··· Working data ···
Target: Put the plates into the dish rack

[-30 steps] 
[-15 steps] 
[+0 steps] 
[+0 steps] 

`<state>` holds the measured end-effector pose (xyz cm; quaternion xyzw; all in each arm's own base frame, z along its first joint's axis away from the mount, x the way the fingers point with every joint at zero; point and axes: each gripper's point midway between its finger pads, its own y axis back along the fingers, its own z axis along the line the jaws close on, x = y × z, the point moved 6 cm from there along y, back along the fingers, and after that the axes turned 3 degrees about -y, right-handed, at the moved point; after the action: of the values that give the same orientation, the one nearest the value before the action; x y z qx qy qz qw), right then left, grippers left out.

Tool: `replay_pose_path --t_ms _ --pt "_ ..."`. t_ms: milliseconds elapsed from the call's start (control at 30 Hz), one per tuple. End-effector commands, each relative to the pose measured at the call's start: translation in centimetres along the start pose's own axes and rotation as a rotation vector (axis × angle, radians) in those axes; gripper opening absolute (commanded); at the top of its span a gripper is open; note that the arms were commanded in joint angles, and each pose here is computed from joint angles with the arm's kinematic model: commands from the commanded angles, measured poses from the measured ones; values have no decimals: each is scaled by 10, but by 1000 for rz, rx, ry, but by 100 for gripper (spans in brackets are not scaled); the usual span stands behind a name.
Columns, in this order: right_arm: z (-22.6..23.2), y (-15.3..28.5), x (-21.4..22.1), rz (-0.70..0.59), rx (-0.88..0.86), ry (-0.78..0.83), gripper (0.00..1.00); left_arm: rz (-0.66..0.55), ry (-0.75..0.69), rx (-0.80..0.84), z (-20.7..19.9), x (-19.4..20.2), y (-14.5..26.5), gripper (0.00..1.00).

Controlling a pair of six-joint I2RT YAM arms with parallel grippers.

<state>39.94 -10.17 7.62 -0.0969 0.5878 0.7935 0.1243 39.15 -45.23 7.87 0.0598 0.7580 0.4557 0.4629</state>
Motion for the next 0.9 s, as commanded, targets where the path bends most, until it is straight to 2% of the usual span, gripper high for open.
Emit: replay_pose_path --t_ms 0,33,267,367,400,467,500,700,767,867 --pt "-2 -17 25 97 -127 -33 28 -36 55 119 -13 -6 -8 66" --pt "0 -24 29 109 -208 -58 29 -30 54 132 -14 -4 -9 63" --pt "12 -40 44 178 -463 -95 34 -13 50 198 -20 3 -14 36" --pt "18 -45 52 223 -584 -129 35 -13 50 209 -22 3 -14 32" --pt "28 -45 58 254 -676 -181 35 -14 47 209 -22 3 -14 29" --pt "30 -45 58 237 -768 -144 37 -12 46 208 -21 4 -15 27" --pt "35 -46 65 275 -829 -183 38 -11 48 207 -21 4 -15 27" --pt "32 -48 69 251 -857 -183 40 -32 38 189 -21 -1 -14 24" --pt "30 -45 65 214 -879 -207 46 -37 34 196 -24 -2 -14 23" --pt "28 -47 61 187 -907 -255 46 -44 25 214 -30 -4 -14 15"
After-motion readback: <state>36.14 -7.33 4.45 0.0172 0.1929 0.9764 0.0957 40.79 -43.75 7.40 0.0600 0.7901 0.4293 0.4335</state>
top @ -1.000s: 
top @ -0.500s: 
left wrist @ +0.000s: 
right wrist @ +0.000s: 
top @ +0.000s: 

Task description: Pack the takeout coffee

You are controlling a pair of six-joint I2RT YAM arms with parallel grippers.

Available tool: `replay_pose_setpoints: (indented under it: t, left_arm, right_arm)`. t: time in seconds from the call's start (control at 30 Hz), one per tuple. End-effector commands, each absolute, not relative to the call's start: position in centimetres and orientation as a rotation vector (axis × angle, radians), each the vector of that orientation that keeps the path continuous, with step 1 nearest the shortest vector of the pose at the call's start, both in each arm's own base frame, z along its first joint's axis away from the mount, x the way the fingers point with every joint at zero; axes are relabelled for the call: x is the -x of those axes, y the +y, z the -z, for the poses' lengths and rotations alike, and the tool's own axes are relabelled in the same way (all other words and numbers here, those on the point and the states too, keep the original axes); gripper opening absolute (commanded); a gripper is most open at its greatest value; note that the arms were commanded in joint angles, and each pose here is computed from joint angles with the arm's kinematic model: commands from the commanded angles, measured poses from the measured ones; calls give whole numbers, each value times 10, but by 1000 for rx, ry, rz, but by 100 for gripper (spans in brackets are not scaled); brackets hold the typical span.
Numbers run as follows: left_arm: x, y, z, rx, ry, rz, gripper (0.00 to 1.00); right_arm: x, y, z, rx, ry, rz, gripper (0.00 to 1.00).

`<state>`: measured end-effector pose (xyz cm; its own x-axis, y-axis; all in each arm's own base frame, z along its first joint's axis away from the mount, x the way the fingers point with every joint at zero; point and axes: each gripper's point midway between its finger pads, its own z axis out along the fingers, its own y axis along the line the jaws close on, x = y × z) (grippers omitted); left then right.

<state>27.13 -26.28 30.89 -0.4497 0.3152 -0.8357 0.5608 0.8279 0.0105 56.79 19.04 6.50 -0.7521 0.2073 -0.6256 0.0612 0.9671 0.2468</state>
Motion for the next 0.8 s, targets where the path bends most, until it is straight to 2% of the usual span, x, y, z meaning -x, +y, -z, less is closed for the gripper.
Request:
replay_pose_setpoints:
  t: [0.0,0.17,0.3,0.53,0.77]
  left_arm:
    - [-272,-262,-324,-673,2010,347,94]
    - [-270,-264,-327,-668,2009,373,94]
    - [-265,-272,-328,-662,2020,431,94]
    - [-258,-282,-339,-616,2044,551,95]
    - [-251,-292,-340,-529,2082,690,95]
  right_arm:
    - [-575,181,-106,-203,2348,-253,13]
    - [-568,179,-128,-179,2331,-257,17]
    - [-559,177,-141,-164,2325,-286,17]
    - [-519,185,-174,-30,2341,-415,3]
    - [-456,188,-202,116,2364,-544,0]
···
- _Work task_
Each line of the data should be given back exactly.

- _Written solution_
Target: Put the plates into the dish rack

[-30 steps] 
[-15 steps] 
[+0 steps] 
[+0 steps] 

`<state>` holds the measured end-effector pose (xyz cm; quaternion xyzw; all in each arm's own base frame, z along its first joint's axis away from the mount, x the way the fingers point with every joint at zero; point and axes: each gripper's point midway between its finger pads, its own y axis back along the fingers, its own z axis along the line the jaws close on, x = y × z, the point moved 6 cm from there along y, back along the fingers, and after that the axes turned 3 degrees about -y, right-handed, at the moved point; after the action: of the values that give the same orientation, the one nearest the value before the action; x y z qx qy qz qw), right then left, grippers left out.

Tool: `replay_pose_path --t_ms _ --pt "_ ..."`. t_ms: milliseconds elapsed from the call's start (control at 30 Hz), one per tuple. End-effector commands, each relative to the pose measured at the call's start: translation in centimetres along the start pose's own axes and rotation as a rotation vector (axis × angle, radians) in those axes; gripper opening absolute (commanded); at the top of its span a gripper is open; note that the arms were commanded in joint angles, and each pose here is computed from joint angles with the arm's kinematic model: commands from the commanded angles, measured poses from the measured ones; values have no decimals: each is scaled by 10, but by 1000 for rz, rx, ry, but by 100 for gripper (spans in brackets are not scaled); the usual span stands behind a name.
Columns, in this order: right_arm: z (-22.6..23.2), y (-15.3..28.5), x (-21.4..22.1), rz (-0.70..0.59), rx (-0.88..0.86), ry (-0.78..0.83), gripper (0.00..1.00); left_arm: rz (-0.66..0.55), ry (-0.75..0.69), rx (-0.80..0.84), z (-20.7..19.9), x (-19.4..20.2), y (-14.5..26.5), gripper (0.00..1.00).

Controlling a pair of six-joint I2RT YAM arms with parallel grippers.

<state>39.94 -10.17 7.62 -0.0969 0.5878 0.7935 0.1243 39.15 -45.23 7.87 0.0598 0.7580 0.4557 0.4629</state>
Motion for the next 0.9 s, as commanded, targets where the path bends most, until it is straight to 2% of the usual span, gripper high for open.
Emit: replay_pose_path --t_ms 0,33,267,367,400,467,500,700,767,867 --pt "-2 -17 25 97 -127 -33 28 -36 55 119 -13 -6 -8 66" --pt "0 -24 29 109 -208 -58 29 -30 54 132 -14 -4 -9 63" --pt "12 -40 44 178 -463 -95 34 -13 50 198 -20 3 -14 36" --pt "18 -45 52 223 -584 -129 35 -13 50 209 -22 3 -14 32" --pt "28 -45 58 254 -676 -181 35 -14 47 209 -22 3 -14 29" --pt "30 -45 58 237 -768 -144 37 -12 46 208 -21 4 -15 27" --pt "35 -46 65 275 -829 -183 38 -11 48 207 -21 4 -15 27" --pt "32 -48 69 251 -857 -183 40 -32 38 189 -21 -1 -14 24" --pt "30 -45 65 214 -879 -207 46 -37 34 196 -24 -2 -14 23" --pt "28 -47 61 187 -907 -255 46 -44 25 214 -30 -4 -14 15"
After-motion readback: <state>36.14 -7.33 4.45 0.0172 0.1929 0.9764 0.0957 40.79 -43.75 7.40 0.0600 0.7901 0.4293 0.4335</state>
top @ -1.000s: 
top @ -0.500s: 
left wrist @ +0.000s: 
right wrist @ +0.000s: 
top @ +0.000s: 

Task description: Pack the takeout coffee

You are controlling a pair of six-joint I2RT YAM arms with parallel grippers.

Available tool: `replay_pose_setpoints: (indented under it: t, left_arm, right_arm)`. t: time in seconds from the call's start (control at 30 Hz), one per tuple. End-effector commands, each absolute, not relative to the call's start: position in centimetres and orientation as a rotation vector (axis × angle, radians), each the vector of that orientation that keeps the path continuous, with step 1 nearest the shortest vector of the pose at the call's start, both in each arm's own base frame, z along its first joint's axis away from the mount, x the way the fingers point with every joint at zero; axes are relabelled for the call: x is the -x of those axes, y the +y, z the -z, for the poses' lengths and rotations alike, and the tool's own axes are relabelled in the same way (all other words and numbers here, those on the point and the states too, keep the original axes); gripper opening absolute (commanded); a gripper is most open at its greatest value; note that the arms were commanded in joint angles, and each pose here is computed from joint angles with the arm's kinematic model: commands from the commanded angles, measured poses from the measured ones; calls give whole numbers, each value times 10, but by 1000 for rx, ry, rz, but by 100 for gripper (spans in brackets are not scaled); brackets hold the typical span.
Numbers run as follows: left_arm: x, y, z, rx, ry, rz, gripper (0.00 to 1.00); right_arm: x, y, z, rx, ry, rz, gripper (0.00 to 1.00).

`<state>`: measured end-effector pose (xyz cm; its own x-axis, y-axis; all in each arm's own base frame, z along its first joint's axis away from the mount, x the way the fingers point with every joint at zero; point and axes: each gripper's point midway between its finger pads, its own z axis out along the fingers, its own y axis along the line the jaws close on, x = y × z) (grippers omitted); left then right.

<state>27.13 -26.28 30.89 -0.4497 0.3152 -0.8357 0.5608 0.8279 0.0105 56.79 19.04 6.50 -0.7521 0.2073 -0.6256 0.0612 0.9671 0.2468</state>
Motion for the next 0.8 s, targets where the path bends most, until it is straight to 2% of the usual span, x, y, z meaning -x, +y, -z, less is closed for the gripper.
Request:
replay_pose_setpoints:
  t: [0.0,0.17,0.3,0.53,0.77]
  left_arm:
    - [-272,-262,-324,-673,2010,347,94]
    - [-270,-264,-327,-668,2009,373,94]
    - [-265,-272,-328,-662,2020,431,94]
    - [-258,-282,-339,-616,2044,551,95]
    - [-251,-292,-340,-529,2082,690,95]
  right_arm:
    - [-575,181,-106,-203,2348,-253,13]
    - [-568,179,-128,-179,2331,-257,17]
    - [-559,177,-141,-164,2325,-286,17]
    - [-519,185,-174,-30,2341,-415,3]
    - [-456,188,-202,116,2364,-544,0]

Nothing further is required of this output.